ASSIGNED TASK >> How many lines in the material below include the string "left"? Answer with the number only.

DATA EXCERPT >>
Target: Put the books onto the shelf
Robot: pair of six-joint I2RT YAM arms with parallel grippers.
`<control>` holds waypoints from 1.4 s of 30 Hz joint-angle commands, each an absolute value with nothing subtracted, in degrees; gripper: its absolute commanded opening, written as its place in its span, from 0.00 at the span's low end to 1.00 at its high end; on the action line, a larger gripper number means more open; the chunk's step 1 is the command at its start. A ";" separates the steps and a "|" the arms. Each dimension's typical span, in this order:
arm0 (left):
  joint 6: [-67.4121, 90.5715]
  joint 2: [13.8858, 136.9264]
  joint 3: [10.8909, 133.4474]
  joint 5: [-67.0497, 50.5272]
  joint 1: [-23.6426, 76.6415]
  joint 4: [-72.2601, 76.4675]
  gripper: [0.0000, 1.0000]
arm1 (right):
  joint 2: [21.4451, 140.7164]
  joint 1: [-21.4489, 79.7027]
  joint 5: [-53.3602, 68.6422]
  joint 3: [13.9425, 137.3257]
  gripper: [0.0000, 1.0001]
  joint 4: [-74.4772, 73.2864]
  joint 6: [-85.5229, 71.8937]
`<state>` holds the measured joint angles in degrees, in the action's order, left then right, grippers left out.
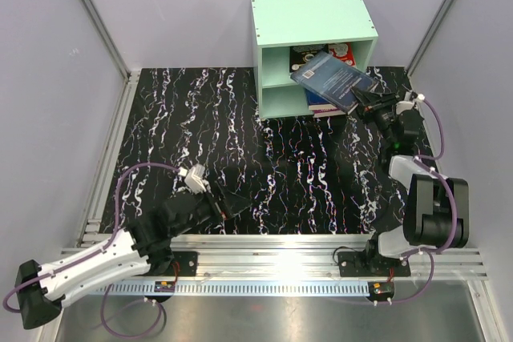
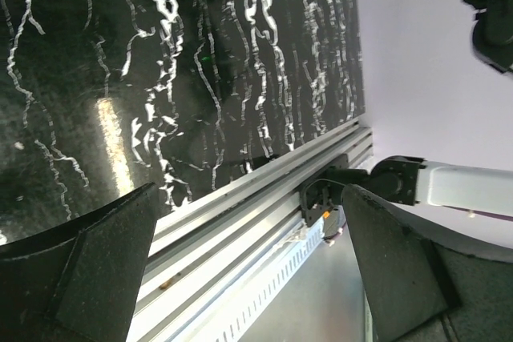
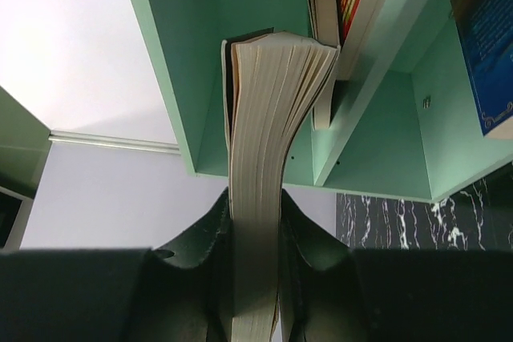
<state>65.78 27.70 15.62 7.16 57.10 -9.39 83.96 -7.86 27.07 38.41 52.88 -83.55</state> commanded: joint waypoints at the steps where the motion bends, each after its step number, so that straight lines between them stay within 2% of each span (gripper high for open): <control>1: 64.69 29.26 15.20 8.00 57.13 -6.07 0.99 | 84.98 -7.21 21.98 44.20 0.00 63.37 -83.41; 4: 63.55 31.11 16.43 8.35 57.04 -5.98 0.99 | 86.04 -5.98 16.54 45.52 0.00 61.71 -83.15; 10: 58.80 35.59 24.77 13.97 57.04 -14.93 0.99 | 83.59 3.85 -5.21 51.22 0.00 40.92 -76.30; 14: 56.43 36.83 28.30 15.82 57.04 -19.33 0.99 | 87.35 7.73 -12.91 56.59 0.00 36.04 -78.39; 18: 56.34 35.08 28.04 15.73 57.04 -21.44 0.99 | 92.19 9.49 -18.80 63.62 0.01 29.98 -82.09; 25: 56.60 28.57 26.90 16.08 57.13 -28.81 0.99 | 97.64 13.97 -34.69 77.93 0.00 10.58 -86.13; 29: 56.25 24.36 27.42 17.49 57.04 -33.03 0.99 | 102.56 15.64 -35.34 86.12 0.00 1.85 -88.33; 30: 56.34 23.82 27.51 18.10 57.04 -33.92 0.99 | 104.48 15.82 -33.94 88.48 0.21 1.76 -86.85; 33: 56.51 21.98 27.16 18.37 57.04 -35.51 0.99 | 106.52 16.78 -32.52 92.36 0.70 -3.41 -84.39; 34: 56.77 21.62 27.07 18.37 57.04 -35.77 0.99 | 106.52 16.79 -31.91 92.29 0.99 -3.34 -83.50; 42: 57.74 19.51 25.40 17.14 56.95 -36.04 0.99 | 95.39 16.79 -31.73 80.09 1.00 -3.52 -76.22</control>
<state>57.49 20.58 26.24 16.58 57.10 -36.40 102.41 16.40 -29.52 83.88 -2.22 -81.12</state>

WRITTEN SOLUTION >> 2